Limitations of our pilot study included the small sample size and the effect of the nasal cycle. Initially, we intended to investigate the correlation and agreement of CT-CFD and AAR by a new approach. Most steps of the processing pipeline were automated and did not require much computational power. Usually, pilot studies investigate small samples for feasibility. The first results were the graphical presentation of simulation data and AAR data (similar to Fig. 2) that indicated a promising visual agreement. For statistical investigation, AAR data were digitized, aggregated, redistributed and analyzed. This was an elaborate process, since we compared paired values of flow and pressure of the complete flow/pressure spectrum and not only around \({\Delta }p\) = 150 Pa. Furthermore, the limited funding for this preliminary investigation did not allow increasing the study sample size.
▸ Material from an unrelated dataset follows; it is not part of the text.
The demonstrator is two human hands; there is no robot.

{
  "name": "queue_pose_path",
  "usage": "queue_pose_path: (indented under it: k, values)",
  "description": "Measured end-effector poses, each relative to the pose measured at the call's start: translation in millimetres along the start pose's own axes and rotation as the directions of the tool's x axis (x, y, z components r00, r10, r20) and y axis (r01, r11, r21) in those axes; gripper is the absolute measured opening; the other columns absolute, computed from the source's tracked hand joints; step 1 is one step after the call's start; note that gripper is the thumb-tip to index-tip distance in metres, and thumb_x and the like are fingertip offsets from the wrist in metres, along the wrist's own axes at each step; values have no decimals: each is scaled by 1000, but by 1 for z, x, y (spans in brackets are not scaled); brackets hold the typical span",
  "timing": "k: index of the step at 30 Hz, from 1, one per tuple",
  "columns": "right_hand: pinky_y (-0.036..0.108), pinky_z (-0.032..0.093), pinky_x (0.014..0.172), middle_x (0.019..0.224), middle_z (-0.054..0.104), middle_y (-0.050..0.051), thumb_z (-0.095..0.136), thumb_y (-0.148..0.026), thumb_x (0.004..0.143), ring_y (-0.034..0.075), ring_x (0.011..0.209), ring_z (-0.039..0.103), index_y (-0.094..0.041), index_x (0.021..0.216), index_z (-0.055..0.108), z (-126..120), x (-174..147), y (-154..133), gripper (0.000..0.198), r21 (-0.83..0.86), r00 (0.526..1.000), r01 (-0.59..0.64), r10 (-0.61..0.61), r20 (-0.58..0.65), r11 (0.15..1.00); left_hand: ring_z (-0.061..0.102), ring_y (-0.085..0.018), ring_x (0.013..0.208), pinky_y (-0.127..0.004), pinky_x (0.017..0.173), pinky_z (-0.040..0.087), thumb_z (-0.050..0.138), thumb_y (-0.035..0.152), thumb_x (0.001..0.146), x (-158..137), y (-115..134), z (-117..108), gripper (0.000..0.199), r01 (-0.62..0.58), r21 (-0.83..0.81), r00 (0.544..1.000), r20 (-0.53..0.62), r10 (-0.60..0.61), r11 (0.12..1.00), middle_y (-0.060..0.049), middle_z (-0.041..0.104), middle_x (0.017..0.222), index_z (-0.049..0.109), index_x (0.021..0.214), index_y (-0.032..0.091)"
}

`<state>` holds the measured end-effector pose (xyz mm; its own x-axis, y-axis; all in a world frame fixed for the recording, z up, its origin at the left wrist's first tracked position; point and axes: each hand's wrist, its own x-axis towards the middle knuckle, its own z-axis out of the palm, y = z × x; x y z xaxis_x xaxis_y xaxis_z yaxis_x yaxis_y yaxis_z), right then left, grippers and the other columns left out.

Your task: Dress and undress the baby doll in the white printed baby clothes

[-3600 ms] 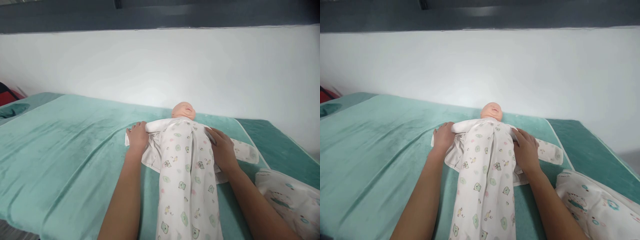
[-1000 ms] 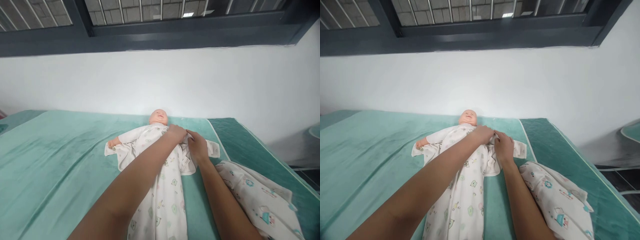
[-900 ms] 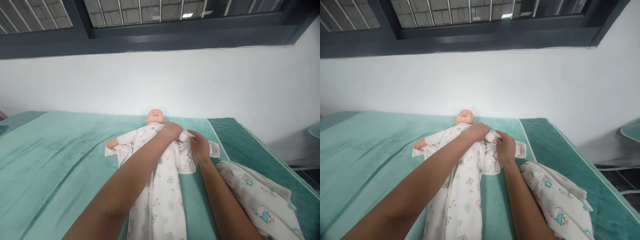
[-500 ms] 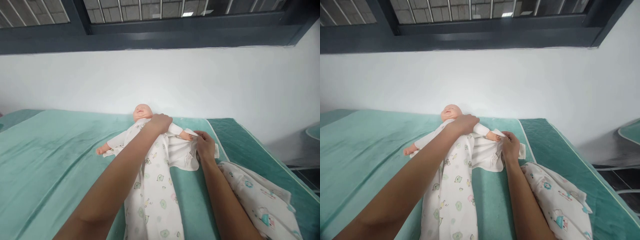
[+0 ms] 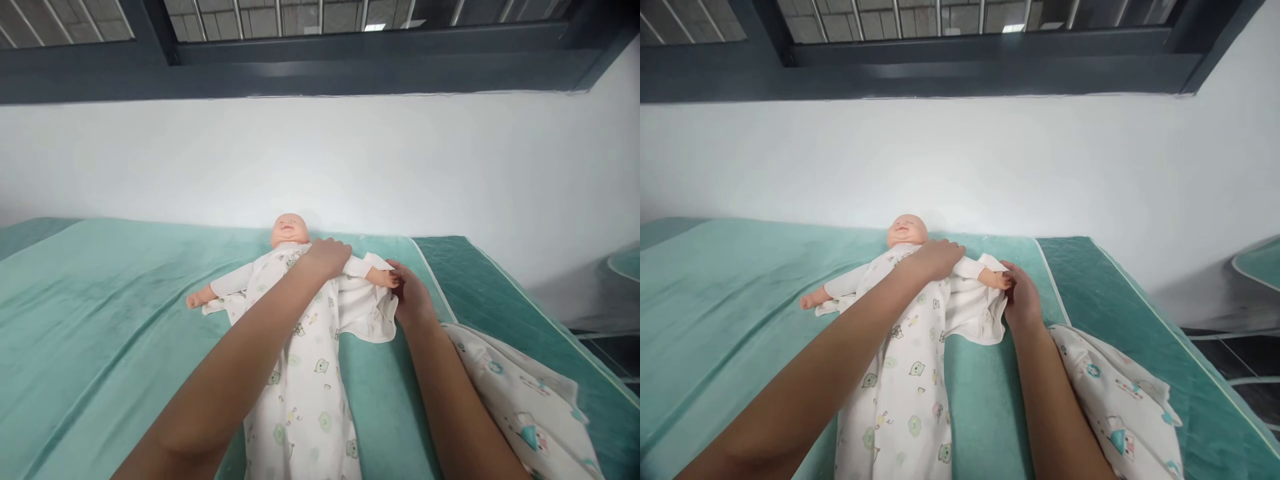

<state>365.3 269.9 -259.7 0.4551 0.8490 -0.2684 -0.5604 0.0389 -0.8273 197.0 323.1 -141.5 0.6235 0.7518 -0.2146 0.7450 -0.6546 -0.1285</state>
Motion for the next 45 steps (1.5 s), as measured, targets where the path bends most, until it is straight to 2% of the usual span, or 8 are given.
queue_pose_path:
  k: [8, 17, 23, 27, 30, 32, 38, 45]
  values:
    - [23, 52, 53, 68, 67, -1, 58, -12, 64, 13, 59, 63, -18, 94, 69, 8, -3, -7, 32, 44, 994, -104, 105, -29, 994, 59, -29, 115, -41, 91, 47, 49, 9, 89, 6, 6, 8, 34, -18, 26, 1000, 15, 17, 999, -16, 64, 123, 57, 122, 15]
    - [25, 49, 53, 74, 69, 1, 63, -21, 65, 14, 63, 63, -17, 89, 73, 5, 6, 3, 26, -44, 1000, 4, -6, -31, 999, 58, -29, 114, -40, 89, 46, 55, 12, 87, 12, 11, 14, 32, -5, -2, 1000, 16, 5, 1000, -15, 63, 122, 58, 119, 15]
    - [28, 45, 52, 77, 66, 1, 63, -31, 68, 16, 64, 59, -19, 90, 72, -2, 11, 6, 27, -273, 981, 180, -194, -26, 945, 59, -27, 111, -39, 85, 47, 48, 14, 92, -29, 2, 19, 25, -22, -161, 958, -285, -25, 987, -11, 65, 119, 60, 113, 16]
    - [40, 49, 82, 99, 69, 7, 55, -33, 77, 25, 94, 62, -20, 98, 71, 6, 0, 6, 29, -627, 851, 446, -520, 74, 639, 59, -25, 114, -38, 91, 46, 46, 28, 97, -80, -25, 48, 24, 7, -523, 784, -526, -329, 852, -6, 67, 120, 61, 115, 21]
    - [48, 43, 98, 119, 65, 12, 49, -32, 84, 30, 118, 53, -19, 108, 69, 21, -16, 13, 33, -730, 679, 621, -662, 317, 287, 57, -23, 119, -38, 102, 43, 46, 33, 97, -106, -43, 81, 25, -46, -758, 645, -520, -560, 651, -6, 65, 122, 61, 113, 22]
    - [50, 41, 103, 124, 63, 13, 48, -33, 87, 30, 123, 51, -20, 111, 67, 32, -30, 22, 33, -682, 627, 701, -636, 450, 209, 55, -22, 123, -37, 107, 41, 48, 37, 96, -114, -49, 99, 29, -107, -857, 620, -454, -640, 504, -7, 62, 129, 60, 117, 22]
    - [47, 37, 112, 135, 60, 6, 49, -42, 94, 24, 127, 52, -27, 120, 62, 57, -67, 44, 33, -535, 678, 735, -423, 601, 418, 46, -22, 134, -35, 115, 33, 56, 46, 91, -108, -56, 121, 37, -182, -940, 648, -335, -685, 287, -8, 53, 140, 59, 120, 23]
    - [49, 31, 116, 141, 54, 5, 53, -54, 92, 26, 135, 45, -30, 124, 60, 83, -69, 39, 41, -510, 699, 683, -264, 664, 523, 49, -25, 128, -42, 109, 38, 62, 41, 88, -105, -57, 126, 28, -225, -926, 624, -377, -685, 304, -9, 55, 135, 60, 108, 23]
In conclusion, despite the advantages of the LB simulation, our results were close to the results described by other studies. The pressure and resistance values derived from CT-based CFD and AAR were similar, yet not same. The presence of a sphere at the tip of the nose ensured the anatomical integrity of the anterior nose. The LB simulation was applicable for the complicated geometry of the nose and required low computational time. Most importantly, the LB simulation was validated with LDA to assure the validity of the simulation approach. Improvements may include a larger sample size and the decongestion of the nasal mucosa.